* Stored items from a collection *

>>>>>

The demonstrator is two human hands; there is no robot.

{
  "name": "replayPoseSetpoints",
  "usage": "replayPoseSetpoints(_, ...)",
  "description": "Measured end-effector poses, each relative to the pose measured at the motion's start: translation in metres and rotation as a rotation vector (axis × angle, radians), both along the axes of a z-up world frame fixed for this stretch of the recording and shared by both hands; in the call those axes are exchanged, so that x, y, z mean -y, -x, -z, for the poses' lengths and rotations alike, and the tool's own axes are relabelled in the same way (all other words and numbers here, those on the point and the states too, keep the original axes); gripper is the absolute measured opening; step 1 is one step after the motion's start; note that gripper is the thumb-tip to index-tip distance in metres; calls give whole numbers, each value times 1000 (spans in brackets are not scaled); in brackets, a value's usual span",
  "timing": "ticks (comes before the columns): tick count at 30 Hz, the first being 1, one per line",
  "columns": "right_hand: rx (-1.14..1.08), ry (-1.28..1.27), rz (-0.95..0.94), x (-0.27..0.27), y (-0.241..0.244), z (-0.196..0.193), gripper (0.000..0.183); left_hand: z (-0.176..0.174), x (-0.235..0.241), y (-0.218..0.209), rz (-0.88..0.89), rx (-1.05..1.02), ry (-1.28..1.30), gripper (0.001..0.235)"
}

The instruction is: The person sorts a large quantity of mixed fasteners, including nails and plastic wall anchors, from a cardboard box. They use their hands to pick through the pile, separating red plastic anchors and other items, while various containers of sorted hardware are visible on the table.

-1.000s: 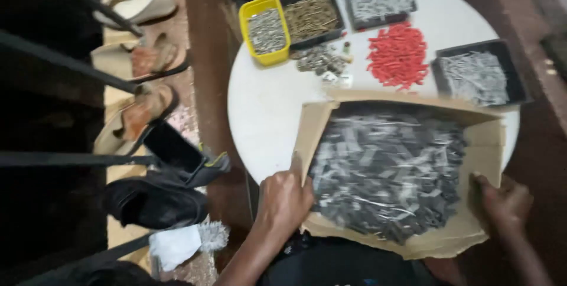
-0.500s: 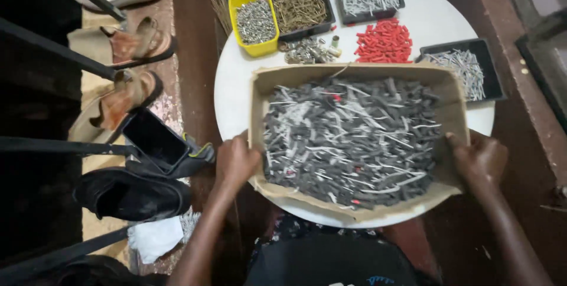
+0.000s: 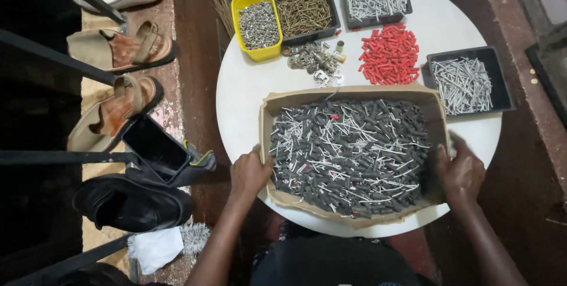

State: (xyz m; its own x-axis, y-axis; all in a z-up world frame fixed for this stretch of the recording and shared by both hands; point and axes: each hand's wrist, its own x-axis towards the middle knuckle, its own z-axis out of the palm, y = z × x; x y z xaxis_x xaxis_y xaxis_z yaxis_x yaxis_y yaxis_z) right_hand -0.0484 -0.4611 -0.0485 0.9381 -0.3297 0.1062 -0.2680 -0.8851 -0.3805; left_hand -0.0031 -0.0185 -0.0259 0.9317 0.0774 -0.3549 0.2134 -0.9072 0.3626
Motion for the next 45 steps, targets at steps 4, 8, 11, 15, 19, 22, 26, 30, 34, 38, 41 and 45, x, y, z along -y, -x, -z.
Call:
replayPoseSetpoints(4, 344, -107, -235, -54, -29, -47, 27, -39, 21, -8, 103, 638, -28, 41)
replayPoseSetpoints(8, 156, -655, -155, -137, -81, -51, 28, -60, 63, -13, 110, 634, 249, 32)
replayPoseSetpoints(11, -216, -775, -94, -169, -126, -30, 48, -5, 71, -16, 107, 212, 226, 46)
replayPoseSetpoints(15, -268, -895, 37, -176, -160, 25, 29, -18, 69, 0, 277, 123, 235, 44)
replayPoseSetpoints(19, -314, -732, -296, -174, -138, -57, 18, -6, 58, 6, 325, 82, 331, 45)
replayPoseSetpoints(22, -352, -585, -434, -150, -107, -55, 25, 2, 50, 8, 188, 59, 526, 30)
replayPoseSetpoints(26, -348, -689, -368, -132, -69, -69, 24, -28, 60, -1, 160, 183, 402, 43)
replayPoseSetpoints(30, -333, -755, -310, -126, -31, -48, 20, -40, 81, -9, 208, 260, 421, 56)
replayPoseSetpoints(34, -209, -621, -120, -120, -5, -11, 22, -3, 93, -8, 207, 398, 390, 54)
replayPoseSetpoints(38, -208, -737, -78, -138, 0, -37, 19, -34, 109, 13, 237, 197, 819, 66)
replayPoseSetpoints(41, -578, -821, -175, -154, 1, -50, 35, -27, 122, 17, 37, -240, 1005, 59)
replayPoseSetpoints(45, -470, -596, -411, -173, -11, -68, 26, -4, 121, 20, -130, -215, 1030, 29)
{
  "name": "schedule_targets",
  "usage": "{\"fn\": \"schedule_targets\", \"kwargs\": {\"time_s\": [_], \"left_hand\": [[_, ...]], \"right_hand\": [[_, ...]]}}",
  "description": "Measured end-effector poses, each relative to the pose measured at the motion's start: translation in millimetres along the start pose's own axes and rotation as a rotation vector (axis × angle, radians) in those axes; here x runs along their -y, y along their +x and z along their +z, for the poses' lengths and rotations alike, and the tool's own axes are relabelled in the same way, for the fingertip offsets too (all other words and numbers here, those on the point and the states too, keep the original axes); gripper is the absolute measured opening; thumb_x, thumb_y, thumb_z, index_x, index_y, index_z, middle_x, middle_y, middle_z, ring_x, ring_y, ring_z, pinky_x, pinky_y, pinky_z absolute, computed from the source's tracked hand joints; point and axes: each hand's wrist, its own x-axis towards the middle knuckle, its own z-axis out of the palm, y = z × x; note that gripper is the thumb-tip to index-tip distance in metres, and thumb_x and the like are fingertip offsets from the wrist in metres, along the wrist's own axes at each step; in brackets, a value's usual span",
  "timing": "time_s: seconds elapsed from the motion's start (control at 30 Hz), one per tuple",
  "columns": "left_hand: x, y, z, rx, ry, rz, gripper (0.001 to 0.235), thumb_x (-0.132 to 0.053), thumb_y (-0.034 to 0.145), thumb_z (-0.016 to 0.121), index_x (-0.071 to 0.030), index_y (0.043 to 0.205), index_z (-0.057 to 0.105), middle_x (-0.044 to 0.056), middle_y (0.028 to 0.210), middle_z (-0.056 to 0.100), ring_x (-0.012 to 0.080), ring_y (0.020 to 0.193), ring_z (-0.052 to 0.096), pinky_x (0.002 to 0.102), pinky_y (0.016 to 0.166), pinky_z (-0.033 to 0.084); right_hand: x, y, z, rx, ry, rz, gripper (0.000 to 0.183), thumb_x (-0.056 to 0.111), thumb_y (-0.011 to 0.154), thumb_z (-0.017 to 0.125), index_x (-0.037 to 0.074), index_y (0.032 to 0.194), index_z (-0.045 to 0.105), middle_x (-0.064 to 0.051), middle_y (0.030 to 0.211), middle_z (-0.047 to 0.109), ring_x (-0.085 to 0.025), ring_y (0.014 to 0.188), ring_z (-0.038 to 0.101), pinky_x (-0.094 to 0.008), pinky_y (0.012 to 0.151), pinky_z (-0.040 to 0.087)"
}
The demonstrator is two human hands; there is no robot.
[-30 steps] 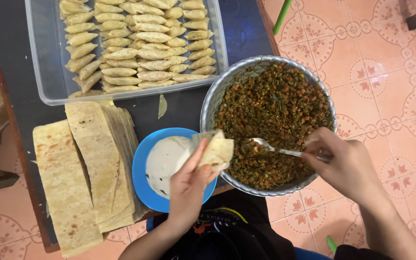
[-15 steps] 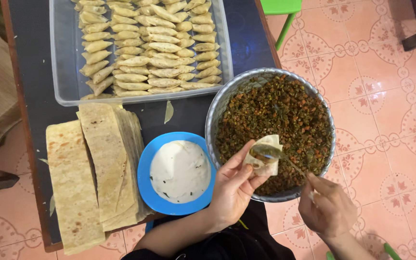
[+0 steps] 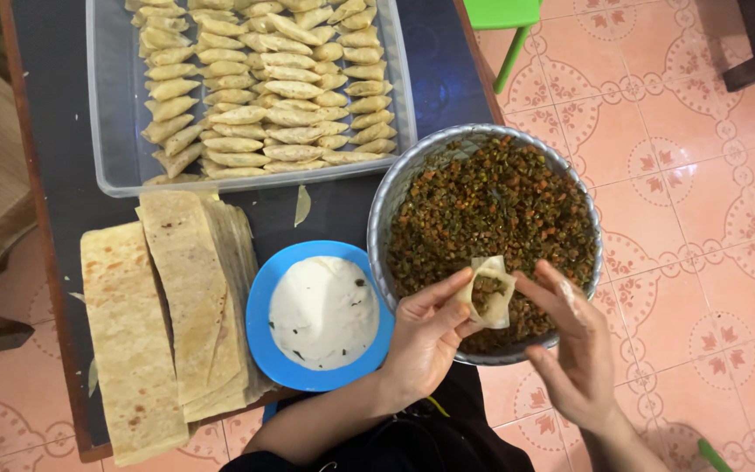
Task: The person assembles samosas by folding thin pastry sheets into cones, filling them with a vegetable mixture using a spoon, and sealing the edges. The finished samosas are placed in a clear plastic tray.
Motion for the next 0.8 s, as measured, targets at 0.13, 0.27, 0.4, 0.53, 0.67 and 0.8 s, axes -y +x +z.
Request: {"fn": "schedule_targets", "kwargs": {"time_s": [0.13, 0.27, 0.4, 0.53, 0.67, 0.8], "left_hand": [[4.1, -3.0, -0.8, -0.007, 0.164, 0.059, 0.038, 0.004, 0.1, 0.064, 0.006, 0.138, 0.061, 0.021, 0.135, 0.065, 0.0255, 0.116, 0.068, 0.043, 0.101, 0.059], [6.8, -6.7, -3.5, 0.004, 0.277, 0.093, 0.038, 0.007, 0.099, 0.065, 0.008, 0.138, 0.061, 0.02, 0.138, 0.065, 0.0229, 0.117, 0.068, 0.038, 0.103, 0.058], [5.5, -12.5, 0.0, 0.058, 0.308, 0.026, 0.043, 0.008, 0.097, 0.066, 0.007, 0.139, 0.059, 0.018, 0.141, 0.065, 0.021, 0.119, 0.067, 0.035, 0.103, 0.058], [1.3, -10.8, 8.9, -0.001, 0.124, -0.136, 0.049, 0.006, 0.095, 0.067, 0.006, 0.143, 0.056, 0.018, 0.132, 0.068, 0.0219, 0.111, 0.069, 0.037, 0.098, 0.06], [-5.0, -5.5, 14.5, -0.053, 0.102, -0.094, 0.045, 0.007, 0.094, 0.068, 0.008, 0.138, 0.059, 0.019, 0.126, 0.07, 0.0233, 0.109, 0.071, 0.038, 0.098, 0.06], [-5.7, -16.5, 15.8, -0.04, 0.232, -0.02, 0.041, 0.011, 0.093, 0.067, 0.009, 0.134, 0.063, 0.015, 0.126, 0.07, 0.017, 0.111, 0.07, 0.032, 0.101, 0.057]], "right_hand": [[2.5, -3.0, 9.0, 0.032, 0.303, 0.027, 0.062, 0.026, 0.107, 0.054, 0.012, 0.159, 0.022, -0.02, 0.161, 0.035, -0.035, 0.148, 0.048, -0.053, 0.123, 0.034], [-10.5, -6.6, 6.5, 0.084, -0.072, -0.165, 0.062, 0.032, 0.11, 0.047, 0.016, 0.163, 0.022, -0.013, 0.141, 0.064, -0.031, 0.16, 0.029, -0.051, 0.131, 0.02], [-25.2, -21.1, 4.2, 0.134, -0.463, -0.284, 0.059, 0.031, 0.101, 0.052, 0.021, 0.157, 0.035, -0.012, 0.126, 0.069, -0.027, 0.144, 0.04, -0.052, 0.123, 0.022], [-31.4, -24.6, -2.5, 0.075, -0.345, -0.237, 0.059, 0.014, 0.099, 0.052, 0.018, 0.154, 0.033, -0.015, 0.126, 0.067, -0.028, 0.141, 0.051, -0.057, 0.128, 0.023], [-12.7, -29.3, 12.9, -0.135, 0.287, -0.171, 0.062, 0.005, 0.103, 0.056, 0.011, 0.16, 0.03, -0.008, 0.129, 0.074, -0.02, 0.125, 0.07, -0.038, 0.104, 0.054], [3.6, -24.0, 41.8, -0.228, 0.544, 0.049, 0.096, 0.0, 0.093, 0.068, 0.012, 0.165, 0.007, -0.014, 0.13, 0.07, -0.02, 0.112, 0.07, -0.039, 0.101, 0.048]]}}
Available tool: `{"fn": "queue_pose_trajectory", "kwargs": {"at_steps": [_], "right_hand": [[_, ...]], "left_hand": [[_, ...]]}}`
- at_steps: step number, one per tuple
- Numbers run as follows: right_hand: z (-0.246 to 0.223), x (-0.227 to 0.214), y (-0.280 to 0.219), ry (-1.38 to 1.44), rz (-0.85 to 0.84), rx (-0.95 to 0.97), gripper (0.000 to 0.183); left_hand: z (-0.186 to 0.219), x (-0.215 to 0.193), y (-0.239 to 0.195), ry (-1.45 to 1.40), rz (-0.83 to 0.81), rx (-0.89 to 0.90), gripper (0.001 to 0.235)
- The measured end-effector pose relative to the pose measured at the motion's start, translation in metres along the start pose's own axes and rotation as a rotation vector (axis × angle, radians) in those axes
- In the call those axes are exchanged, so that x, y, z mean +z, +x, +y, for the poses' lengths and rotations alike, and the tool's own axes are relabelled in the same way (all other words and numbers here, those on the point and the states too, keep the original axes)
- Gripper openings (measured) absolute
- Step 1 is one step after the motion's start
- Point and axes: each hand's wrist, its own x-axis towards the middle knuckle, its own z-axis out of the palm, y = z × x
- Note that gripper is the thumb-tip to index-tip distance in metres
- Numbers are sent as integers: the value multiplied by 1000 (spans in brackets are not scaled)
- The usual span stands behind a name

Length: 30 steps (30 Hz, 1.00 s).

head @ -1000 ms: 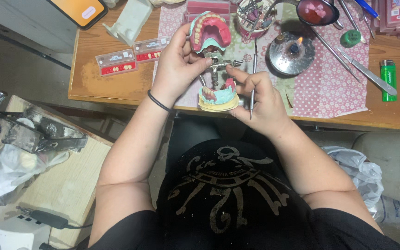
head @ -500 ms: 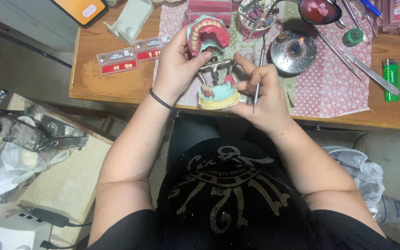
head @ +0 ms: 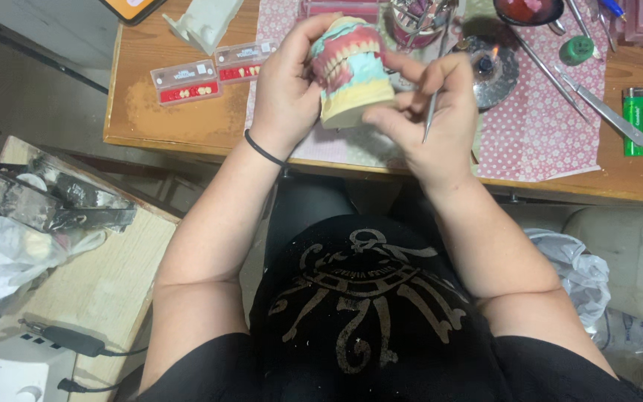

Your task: The person holds a dental mold with wax and uses a metal tool to scrape and shape the material. They rotate the mold to access different areas and occasionally use their fingers to adjust the wax.

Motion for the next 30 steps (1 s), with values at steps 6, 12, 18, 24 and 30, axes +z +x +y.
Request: {"fn": "queue_pose_trajectory", "kwargs": {"at_steps": [6, 12, 18, 24, 30], "right_hand": [[-8, 5, 3, -67, 14, -28, 63], [-15, 12, 6, -116, 49, -45, 65], [-16, 13, 10, -187, 56, -98, 63], [-17, 14, 10, -184, 58, -102, 62], [-18, 17, 2, -154, 60, -49, 65]], "left_hand": [[-7, 4, 2, -29, 25, 19, 39], [-8, 7, 3, -76, 73, 35, 33], [-16, 11, 4, -187, 114, 11, 19], [-21, 13, 3, -214, 101, 32, 15], [-4, 6, 2, -118, 90, 65, 29]]}}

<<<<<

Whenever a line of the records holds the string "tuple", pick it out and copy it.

  "timing": "time_s: seconds elapsed from the motion's start (control at 30 Hz), one per tuple",
- at_steps: step number, one per tuple

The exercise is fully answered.